Your assignment: Go through the data below. List every line that holds the word "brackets".

Data items:
····················
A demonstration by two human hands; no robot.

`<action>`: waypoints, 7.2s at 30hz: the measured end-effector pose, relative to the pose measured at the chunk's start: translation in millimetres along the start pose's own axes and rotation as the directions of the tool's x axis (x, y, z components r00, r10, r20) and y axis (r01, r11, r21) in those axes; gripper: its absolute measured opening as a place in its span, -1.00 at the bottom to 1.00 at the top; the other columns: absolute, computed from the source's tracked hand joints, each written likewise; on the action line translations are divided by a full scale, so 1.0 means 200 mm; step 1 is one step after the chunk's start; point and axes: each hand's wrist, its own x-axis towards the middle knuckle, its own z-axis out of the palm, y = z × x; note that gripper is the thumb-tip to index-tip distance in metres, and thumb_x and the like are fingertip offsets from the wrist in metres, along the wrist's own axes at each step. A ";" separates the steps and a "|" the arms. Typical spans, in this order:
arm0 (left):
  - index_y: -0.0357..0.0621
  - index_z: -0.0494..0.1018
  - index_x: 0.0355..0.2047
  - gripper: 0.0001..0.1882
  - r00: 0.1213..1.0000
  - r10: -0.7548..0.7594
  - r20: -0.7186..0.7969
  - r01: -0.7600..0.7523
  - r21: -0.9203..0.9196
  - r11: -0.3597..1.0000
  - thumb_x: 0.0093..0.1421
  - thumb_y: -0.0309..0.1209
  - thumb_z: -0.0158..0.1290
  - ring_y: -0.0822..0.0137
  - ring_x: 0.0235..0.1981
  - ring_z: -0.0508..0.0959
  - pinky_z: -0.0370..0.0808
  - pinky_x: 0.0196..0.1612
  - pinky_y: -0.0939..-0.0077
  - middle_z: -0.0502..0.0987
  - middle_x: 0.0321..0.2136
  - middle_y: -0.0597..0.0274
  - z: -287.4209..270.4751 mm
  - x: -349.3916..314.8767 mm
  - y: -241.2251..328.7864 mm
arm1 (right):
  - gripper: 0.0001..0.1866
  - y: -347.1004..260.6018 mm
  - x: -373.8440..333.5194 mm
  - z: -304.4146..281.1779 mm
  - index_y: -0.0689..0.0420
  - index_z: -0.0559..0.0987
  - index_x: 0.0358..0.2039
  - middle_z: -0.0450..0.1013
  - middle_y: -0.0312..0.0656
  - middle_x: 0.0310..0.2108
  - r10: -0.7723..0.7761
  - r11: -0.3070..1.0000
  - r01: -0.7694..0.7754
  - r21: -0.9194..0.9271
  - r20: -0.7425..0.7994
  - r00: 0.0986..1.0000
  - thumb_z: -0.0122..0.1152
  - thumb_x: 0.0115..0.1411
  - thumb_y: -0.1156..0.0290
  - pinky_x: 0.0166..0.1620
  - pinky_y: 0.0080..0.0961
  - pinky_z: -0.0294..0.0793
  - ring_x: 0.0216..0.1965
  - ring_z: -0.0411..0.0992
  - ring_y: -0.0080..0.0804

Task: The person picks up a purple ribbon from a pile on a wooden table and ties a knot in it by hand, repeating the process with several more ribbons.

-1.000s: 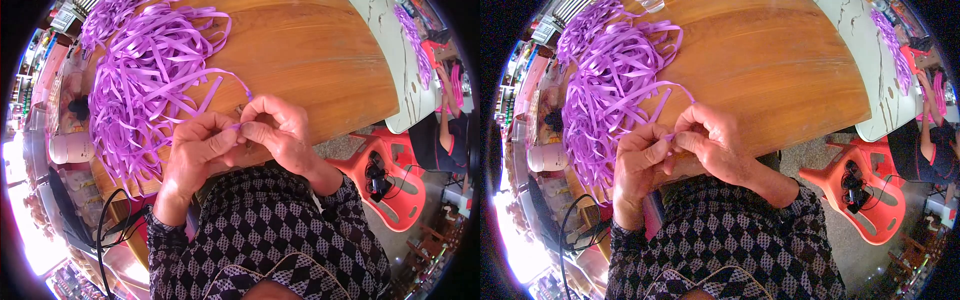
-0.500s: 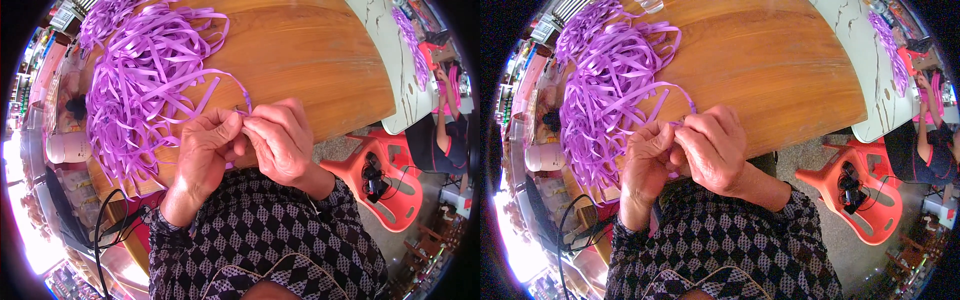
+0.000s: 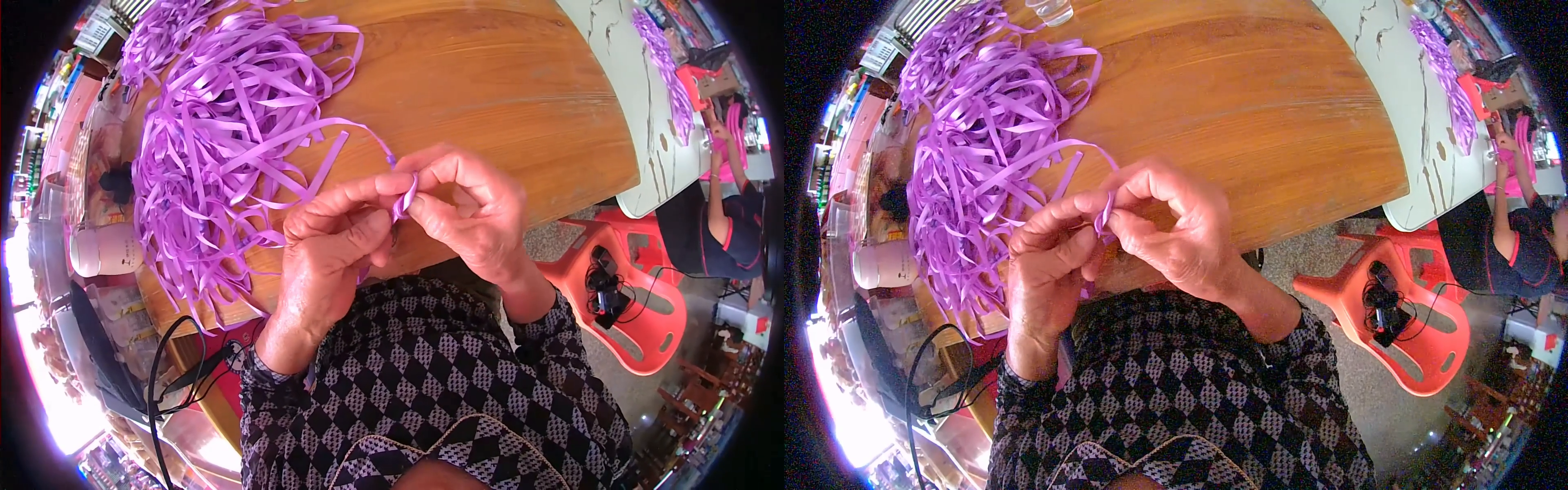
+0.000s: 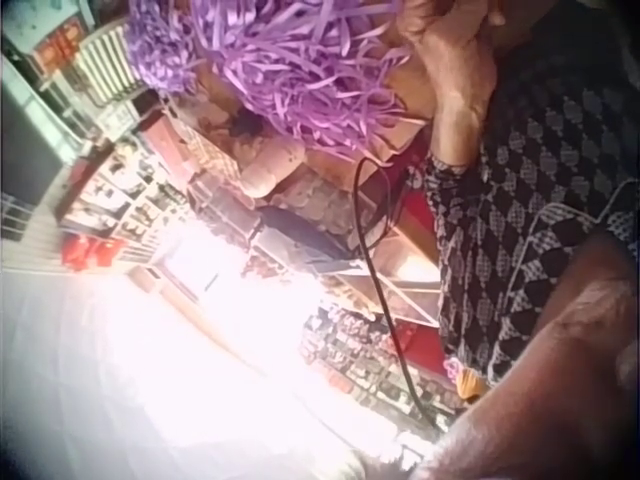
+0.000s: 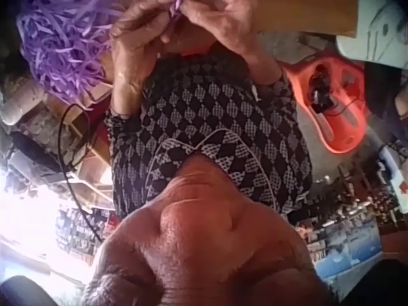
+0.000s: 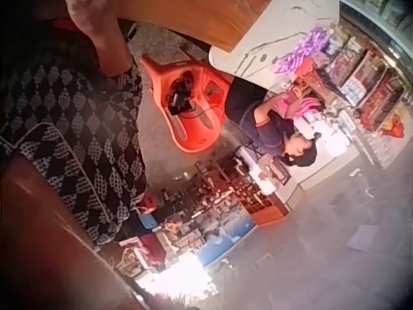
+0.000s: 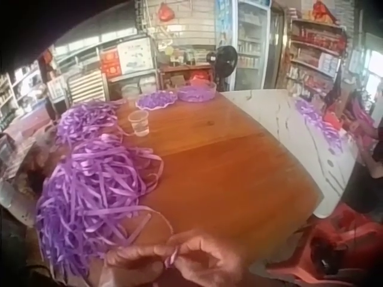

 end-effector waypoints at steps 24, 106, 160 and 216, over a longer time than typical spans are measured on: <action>-0.28 0.44 -0.25 -0.64 0.797 0.500 0.339 -0.379 0.925 -0.024 -0.14 -0.72 0.01 0.26 -0.41 0.48 0.37 -0.41 0.60 0.45 -0.35 0.09 -0.18 -0.06 0.10 | -0.82 0.03 0.01 -0.04 0.22 0.40 -0.55 0.43 -0.19 -0.48 -0.186 0.869 0.254 -0.425 0.196 0.963 0.10 -0.19 0.76 -0.38 -0.58 0.35 -0.47 0.37 -0.45; -0.32 0.52 -0.41 -0.88 0.992 -0.071 -0.101 0.094 0.245 0.965 0.04 -0.51 0.15 0.62 -0.52 0.41 0.34 -0.45 0.78 0.53 -0.53 0.34 -0.04 -0.01 0.00 | -0.76 -0.05 0.05 -0.08 0.20 0.45 -0.48 0.44 -0.22 -0.46 -0.106 0.925 0.205 -0.319 0.302 0.947 0.29 -0.19 0.67 -0.37 -0.50 0.32 -0.45 0.36 -0.39; -0.34 0.37 -0.23 -0.75 0.971 -0.235 0.053 0.218 0.216 0.952 0.24 -0.36 -0.11 0.47 -0.57 0.45 0.46 -0.44 0.58 0.43 -0.56 0.26 0.00 0.07 0.19 | -0.93 -0.09 0.03 -0.04 0.25 0.49 -0.49 0.40 -0.15 -0.54 -0.221 0.669 0.415 -0.616 0.369 0.903 0.19 -0.04 0.59 -0.47 -0.46 0.30 -0.56 0.32 -0.33; -0.30 0.44 -0.22 -0.75 0.994 -0.105 0.044 0.082 0.365 0.927 0.17 -0.38 0.03 0.60 -0.66 0.37 0.31 -0.60 0.74 0.45 -0.62 0.31 -0.24 -0.06 0.16 | -0.89 0.00 0.22 -0.04 0.23 0.51 -0.51 0.40 -0.22 -0.61 -0.216 0.791 0.366 -0.491 0.336 0.917 0.29 -0.07 0.55 -0.55 -0.52 0.29 -0.58 0.35 -0.46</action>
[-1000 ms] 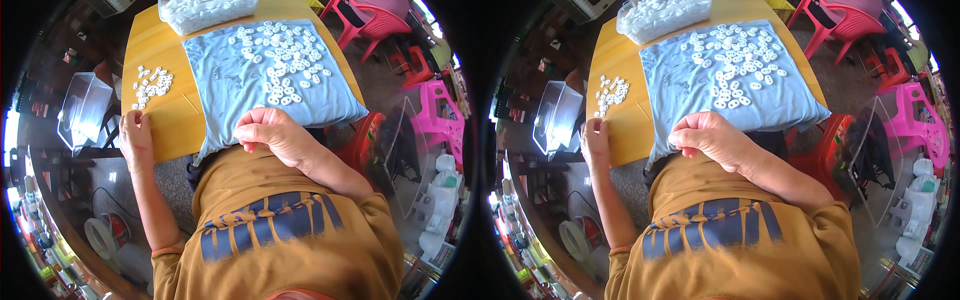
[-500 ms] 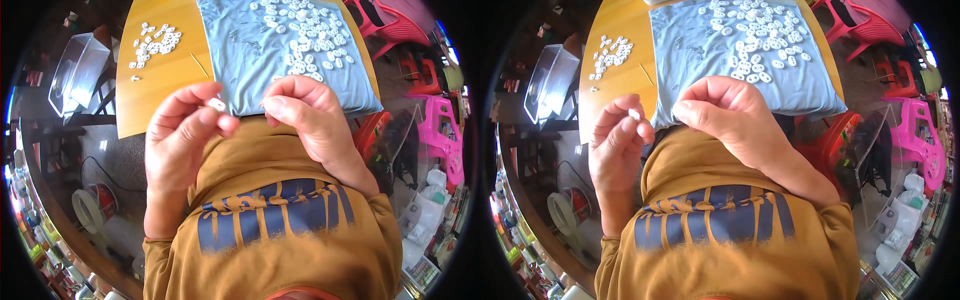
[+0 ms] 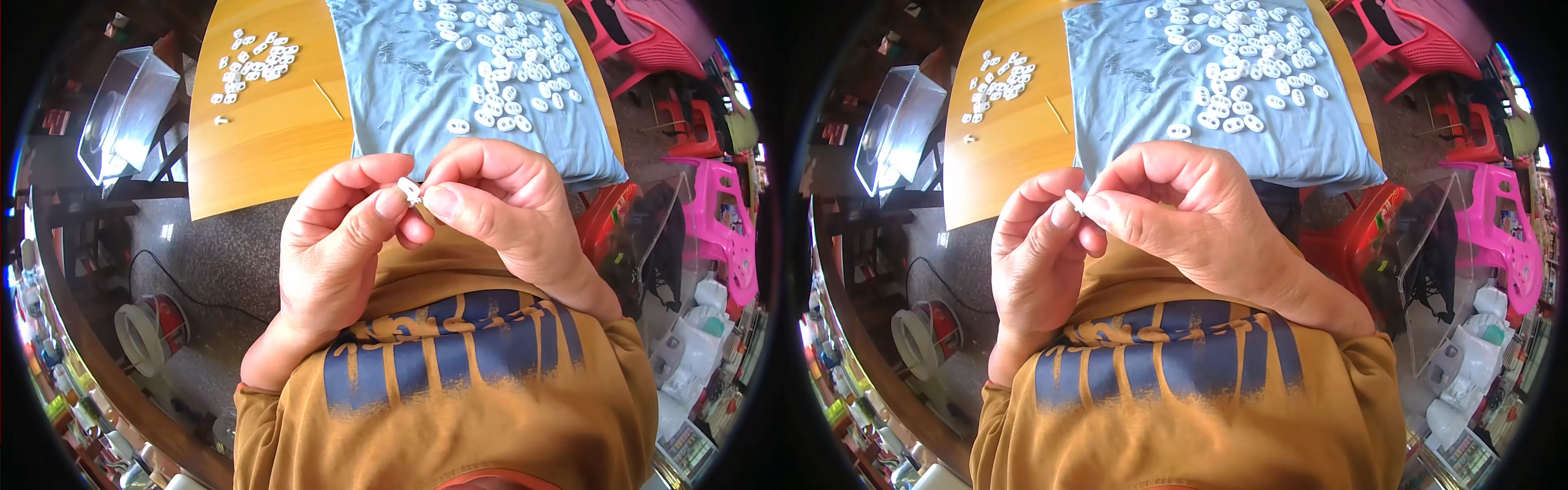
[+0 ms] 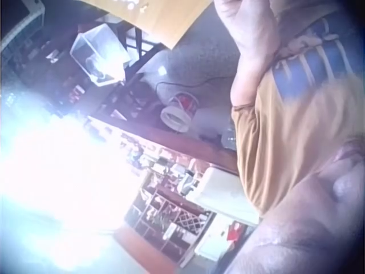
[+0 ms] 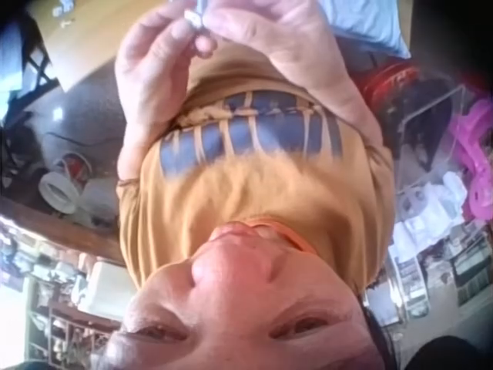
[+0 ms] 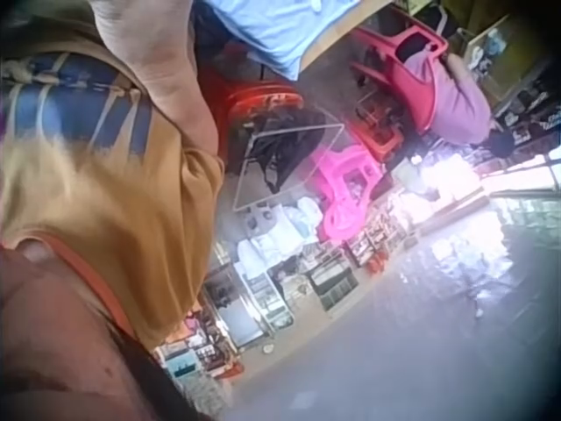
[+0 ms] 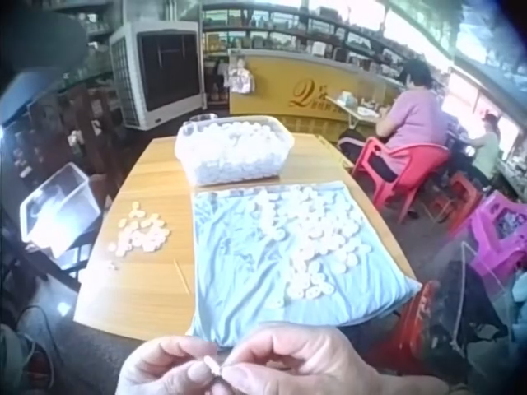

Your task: Assembling small white plastic button components with metal loop pins at a workstation.

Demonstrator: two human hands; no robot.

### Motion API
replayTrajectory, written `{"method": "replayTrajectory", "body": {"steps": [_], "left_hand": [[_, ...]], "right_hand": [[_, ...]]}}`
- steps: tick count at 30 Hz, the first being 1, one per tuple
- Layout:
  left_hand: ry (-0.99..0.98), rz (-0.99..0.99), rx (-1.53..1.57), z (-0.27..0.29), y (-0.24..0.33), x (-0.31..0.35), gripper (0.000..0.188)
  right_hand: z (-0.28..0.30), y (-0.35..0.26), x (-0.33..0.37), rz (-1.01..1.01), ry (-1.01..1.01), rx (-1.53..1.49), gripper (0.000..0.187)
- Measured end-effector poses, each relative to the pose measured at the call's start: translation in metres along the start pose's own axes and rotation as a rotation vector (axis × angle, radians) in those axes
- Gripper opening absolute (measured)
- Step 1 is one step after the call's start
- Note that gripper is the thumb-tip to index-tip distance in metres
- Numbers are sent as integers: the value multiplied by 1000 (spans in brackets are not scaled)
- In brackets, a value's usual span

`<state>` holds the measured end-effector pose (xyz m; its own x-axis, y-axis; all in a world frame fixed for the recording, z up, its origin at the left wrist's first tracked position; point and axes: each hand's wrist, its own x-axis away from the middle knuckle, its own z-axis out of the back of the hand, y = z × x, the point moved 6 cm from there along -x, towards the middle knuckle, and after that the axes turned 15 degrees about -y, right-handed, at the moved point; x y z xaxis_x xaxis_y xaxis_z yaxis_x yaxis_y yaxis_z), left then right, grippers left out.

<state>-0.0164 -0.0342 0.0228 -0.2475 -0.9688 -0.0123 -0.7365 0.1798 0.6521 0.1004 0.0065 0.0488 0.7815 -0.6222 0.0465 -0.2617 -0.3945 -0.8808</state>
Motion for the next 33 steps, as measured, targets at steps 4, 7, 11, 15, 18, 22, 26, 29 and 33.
{"method": "replayTrajectory", "body": {"steps": [4, 7, 11, 15, 18, 22, 26, 29, 33], "left_hand": [[-14, -41, -210, 3, 0, 2, 19], [-26, -70, -251, 1, 2, 1, 17], [-17, -106, -290, 1, 5, 4, 14], [47, -114, -357, -2, 6, 3, 13], [42, -132, -374, -1, 6, 2, 13], [-15, -140, -344, 1, 5, 3, 13], [3, -195, -525, -1, 8, 6, 12], [24, -250, -734, -3, 11, 6, 12], [31, -258, -819, -3, 10, 9, 11]], "right_hand": [[1, -4, -1, -16, 3, 38, 6], [3, -2, -1, 17, -37, 64, 11], [7, 1, 1, -5, 17, 164, 10], [9, -1, 1, 6, 28, 303, 9], [9, -5, 0, 164, 21, 473, 8], [8, -10, -1, 247, 24, 607, 4], [-6, -26, 2, 410, 34, 1026, 8], [-9, -25, 2, 448, 43, 1115, 10], [-9, -21, 2, 400, 35, 1052, 9]]}}
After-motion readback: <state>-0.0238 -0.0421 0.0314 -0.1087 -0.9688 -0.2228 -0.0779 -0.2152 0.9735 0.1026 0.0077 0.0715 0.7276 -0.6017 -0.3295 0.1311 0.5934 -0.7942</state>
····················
The completed task:
- Numbers are sent as integers: the value multiplied by 1000 (spans in brackets are not scaled)
- In brackets, a value's usual span

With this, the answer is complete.